Perang Bubat terjadi pada tahun 1279 Saka atau pada tahun 1357 M di abad ke 14, pada masa pemerintahan Hayam Wuruk dalam sejarah kerajaan Majapahit. Terjadinya perang tersebut akibat adanya perselisihan antara Gajah Mada dan Prabu Maharaja Linggabuana dari Kerajaan Sunda. Perang berlokasi di Pesanggrahan Bubat yang sekarang berada di Propinsi Jawa Timur, mengakibatkan seluruh rombongan Sunda tewas. Pada saat itu Raja Hayam Wuruk berniat untuk menikahi putri Raja Linggabuana yaitu Dyah Pitaloka Citraresmi. Kerajaan Pajajaran melakukan perjalanan ke Majapahit, namun di tengah perjalanan rombongan mereka dihentikan oleh Gajah Mada yang mengira mereka hendak menyerah kepada Majapahit. Karena kesalah pahaman Gajah Mada tersebut maka pertempuran tidak terhindarkan. Ketahui juga mengenai peninggalan sejarah Majapahit yang sedikit banyak bisa membantu mengungkap asal usul nusantara.
Akibat Perang Bubat
- Dampak perang bubat masih dapat dirasakan bahkan hinggga zaman sekarang ini. Kematian seluruh anggota rombongan kerajaan Pajajaran tersebut menyisakan duka mendalam bagi rakyatnya yaitu masyarakat Sunda, sehingga muncul larangan untuk menikah dengan orang Jawa. Hingga sekarang mitos tersebut masih ada dan dipercaya sebagian masyarakat, terutama yang masih berdiam di pelosok. Konon jika dilakukan, maka pernikahan antara orang Sunda dan Jawa tidak akan harmonis. Raja Linggabuana digantikan oleh Pangeran Niskalawastu Kancana, adik dari Dyah Pitaloka yang tinggal di istana Kawali dan tidak ikut ke Majapahit. Dialah yang mengeluarkan larangan estri ti luaran, yang berisi peraturan mengenai tidak boleh menikah dengan orang luar lingkungan kerabat Sunda khususnya pihak Majapahit.
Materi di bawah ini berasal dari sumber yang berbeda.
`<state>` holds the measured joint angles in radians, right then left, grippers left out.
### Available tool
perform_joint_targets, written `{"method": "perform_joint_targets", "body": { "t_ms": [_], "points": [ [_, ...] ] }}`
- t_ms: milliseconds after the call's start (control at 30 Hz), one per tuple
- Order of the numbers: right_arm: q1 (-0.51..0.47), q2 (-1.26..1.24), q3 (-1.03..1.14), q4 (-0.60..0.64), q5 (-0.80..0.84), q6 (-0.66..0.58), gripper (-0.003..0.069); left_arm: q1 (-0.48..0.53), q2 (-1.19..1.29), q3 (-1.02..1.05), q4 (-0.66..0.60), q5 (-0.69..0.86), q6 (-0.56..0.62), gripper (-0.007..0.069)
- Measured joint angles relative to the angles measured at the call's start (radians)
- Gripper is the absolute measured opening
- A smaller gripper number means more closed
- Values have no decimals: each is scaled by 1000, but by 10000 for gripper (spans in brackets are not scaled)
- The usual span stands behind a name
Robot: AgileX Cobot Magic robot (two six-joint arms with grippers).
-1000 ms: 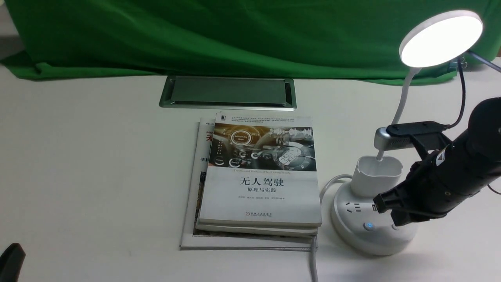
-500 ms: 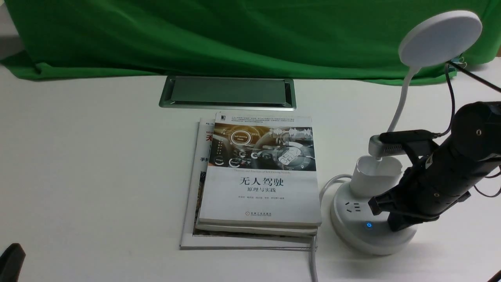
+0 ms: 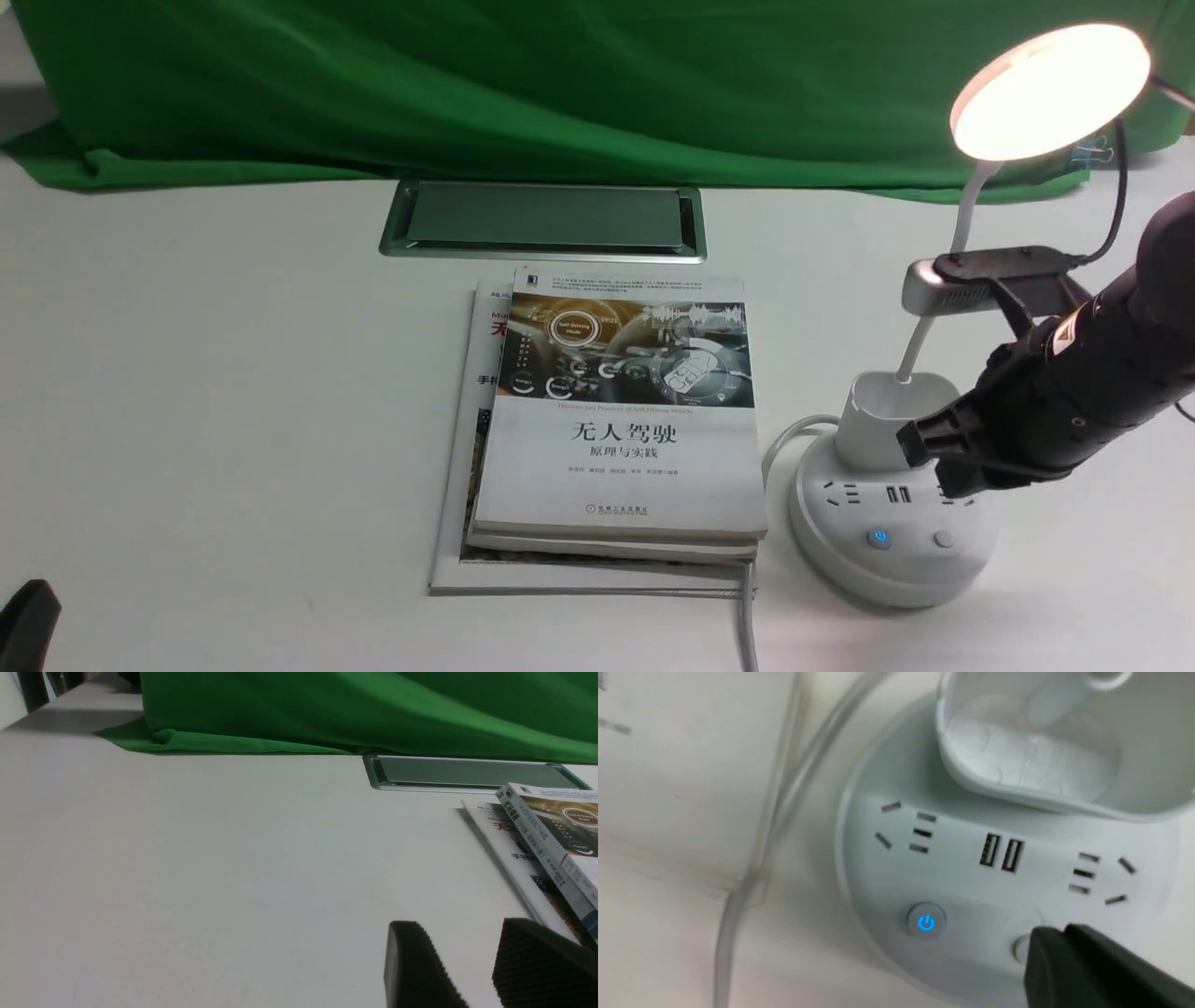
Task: Turn off the desk lamp on the white desktop by hand.
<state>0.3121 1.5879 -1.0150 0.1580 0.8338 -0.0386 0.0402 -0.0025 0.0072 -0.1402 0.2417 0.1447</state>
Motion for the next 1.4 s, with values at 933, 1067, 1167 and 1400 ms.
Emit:
{"method": "perform_joint_targets", "body": {
  "t_ms": [933,1067,1167,1400],
  "points": [
    [0,-41,12,-7,41,-17,32,0,0,0,0,0,0,242],
    [0,-201,94,-7,49,-13,32,0,0,0,0,0,0,242],
    [0,-315,165,-7,54,-12,32,0,0,0,0,0,0,242],
    [0,-559,237,-7,61,-3,32,0,0,0,0,0,0,242]
  ]
}}
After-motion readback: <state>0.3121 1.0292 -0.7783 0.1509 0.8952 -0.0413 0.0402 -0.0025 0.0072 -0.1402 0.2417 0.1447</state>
- Dampak perang bubat lainnya adalah sosok Gajah Mada dan Hayam Wuruk yang tidak disukai oleh masyarakat Sunda, sehingga tidak ada nama jalan di daerah Sunda yang dibuat berdasarkan nama kedua tokoh tersebut. Begitu juga sebaliknya, di wilayah bekas kerajaan Majapahit tidak ada nama jalan Siliwangi atau jalan Pajajaran.
- Gagalnya Majapahit menundukkan Pajajaran juga mengakibatkan terjadinya dampak dari perang bubat berupa kegagalan sumpah palapa dari Gajah Mada. Rakyat Sunda bahkan jadi memusuhi Majapahit dan tidak ingin bekerja sama dengan orang Jawa karena mitos kuno yang beredar.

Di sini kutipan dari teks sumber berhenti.